Go ahead, call me a moody bitch.
I am the monomaniacal Ahab. I am the hunted Whale.
Again: as the profound calm which only apparently precedes and prophecies of the storm, is perhaps more awful than the storm itself; for, indeed, the calm is but the wrapper and envelope of the storm; and contains it in itself, as the seemingly harmless rifle holds the fatal powder, and the ball, and the explosion; so the graceful repose of the line, as it silently serpentines about the oarsmen before being brought into actual play — this is a thing which carries more of true terror than any other aspect of this dangerous affair. But why say more? All men live enveloped in whale-lines. All are born with halters around their necks; but it is only when caught in the swift, sudden turn of death, that mortals realize the silent, subtle, ever-present perils of life. And if you be a philosopher, though seated in the whale boat, you would not at heart feel one whit more of terror, than though seated before your evening fire with a poker, and not a harpoon, by your side.

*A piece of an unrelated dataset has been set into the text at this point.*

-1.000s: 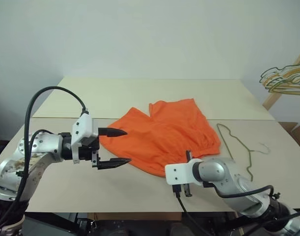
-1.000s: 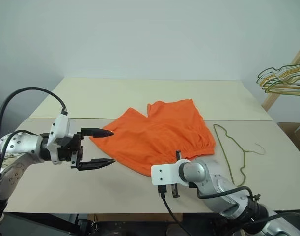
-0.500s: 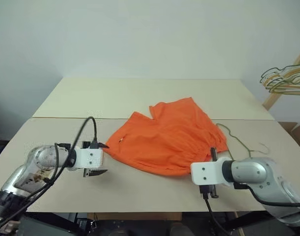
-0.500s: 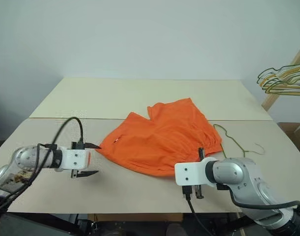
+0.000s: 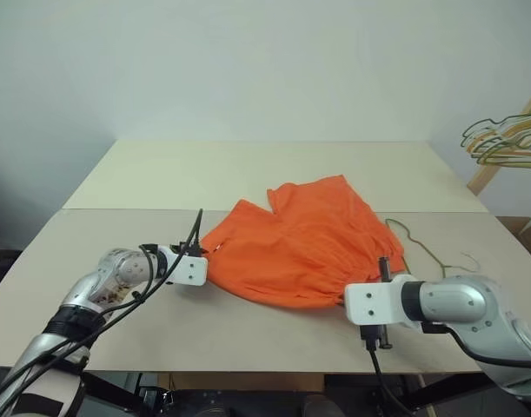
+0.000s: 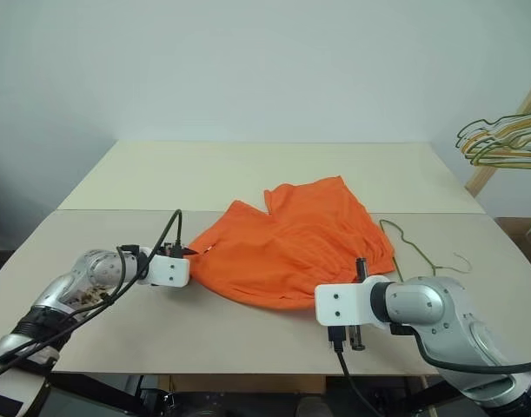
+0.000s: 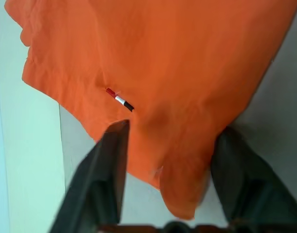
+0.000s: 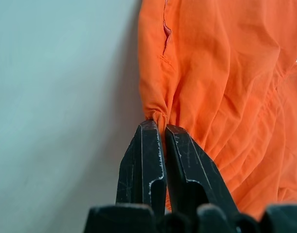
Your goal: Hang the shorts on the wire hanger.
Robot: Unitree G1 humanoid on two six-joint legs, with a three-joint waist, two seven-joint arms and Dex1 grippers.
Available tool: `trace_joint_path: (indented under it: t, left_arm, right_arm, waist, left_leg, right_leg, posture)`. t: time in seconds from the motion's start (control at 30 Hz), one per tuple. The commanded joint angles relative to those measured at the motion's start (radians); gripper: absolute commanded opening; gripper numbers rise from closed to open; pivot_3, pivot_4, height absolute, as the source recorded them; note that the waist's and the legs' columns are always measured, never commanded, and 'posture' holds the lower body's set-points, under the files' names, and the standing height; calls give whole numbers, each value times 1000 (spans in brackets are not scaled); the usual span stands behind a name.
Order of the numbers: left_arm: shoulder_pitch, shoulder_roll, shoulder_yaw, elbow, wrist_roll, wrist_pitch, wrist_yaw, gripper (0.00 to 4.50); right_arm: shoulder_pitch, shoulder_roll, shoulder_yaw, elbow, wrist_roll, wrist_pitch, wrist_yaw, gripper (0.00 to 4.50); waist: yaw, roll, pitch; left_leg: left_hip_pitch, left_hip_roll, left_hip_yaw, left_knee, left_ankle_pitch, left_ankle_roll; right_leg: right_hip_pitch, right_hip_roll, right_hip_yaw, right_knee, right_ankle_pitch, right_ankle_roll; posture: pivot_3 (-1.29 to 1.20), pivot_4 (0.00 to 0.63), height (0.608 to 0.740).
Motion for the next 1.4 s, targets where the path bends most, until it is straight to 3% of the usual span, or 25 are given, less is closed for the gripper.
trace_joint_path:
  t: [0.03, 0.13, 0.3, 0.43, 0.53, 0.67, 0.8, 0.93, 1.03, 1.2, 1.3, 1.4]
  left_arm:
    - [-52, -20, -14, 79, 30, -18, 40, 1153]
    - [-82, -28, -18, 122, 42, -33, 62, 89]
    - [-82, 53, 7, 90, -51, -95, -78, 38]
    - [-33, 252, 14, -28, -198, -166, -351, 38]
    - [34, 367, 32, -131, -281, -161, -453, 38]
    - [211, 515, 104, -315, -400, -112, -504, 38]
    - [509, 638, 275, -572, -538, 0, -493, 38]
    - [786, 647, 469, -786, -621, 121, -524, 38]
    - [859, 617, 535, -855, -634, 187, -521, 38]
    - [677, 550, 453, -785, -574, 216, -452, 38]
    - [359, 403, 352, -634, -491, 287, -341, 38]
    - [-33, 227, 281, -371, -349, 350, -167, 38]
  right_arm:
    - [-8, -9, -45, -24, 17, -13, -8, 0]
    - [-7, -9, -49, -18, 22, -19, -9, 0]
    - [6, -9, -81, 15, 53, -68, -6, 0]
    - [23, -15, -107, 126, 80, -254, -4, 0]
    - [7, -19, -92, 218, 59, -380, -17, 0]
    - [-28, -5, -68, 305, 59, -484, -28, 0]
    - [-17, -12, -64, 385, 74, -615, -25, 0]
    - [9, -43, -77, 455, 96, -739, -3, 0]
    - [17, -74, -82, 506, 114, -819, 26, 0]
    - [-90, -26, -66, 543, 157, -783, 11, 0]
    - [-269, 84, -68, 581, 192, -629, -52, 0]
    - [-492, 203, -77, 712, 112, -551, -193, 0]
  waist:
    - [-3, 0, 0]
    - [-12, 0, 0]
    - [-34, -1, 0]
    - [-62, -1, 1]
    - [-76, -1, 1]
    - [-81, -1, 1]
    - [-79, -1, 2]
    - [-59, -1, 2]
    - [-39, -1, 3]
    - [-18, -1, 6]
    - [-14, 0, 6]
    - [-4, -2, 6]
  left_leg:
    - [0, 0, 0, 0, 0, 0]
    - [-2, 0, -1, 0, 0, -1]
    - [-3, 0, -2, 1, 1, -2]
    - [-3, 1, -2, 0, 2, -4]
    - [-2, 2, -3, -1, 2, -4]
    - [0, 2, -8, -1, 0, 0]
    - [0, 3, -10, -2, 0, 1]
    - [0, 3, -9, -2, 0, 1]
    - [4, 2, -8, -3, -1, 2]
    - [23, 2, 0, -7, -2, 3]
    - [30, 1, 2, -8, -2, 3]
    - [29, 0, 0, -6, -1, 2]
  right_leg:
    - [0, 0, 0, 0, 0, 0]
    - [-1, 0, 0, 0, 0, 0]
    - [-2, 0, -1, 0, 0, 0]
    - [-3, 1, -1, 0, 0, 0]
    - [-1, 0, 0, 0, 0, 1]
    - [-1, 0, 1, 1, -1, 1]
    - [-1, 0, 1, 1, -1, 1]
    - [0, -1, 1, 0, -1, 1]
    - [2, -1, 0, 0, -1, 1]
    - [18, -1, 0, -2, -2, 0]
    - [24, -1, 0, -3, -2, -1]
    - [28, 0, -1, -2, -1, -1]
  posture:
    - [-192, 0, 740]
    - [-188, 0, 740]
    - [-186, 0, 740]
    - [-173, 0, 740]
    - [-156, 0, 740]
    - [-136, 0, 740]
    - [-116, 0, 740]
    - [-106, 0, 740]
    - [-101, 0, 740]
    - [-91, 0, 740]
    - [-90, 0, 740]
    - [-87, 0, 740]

‘Sail ho!’ cried a triumphant voice from the main-mast-head.
‘Aye? Well, now, that’s cheering,’ cried Ahab, suddenly erecting himself, while whole thunder-clouds swept aside from his brow. ‘That lively cry upon this deadly calm might almost convert a better man. – Where away?’
‘Three points on the starboard bow, sir, and bringing down her breeze to us!’
‘Better and better, man. Would now St. Paul would come along that way, and to my breezelessness bring his breeze! O Nature, and O soul of man! how far beyond all utterance are your linked analogies! not the smallest atom stirs or lives in matter, but has its cunning duplicate in mind.’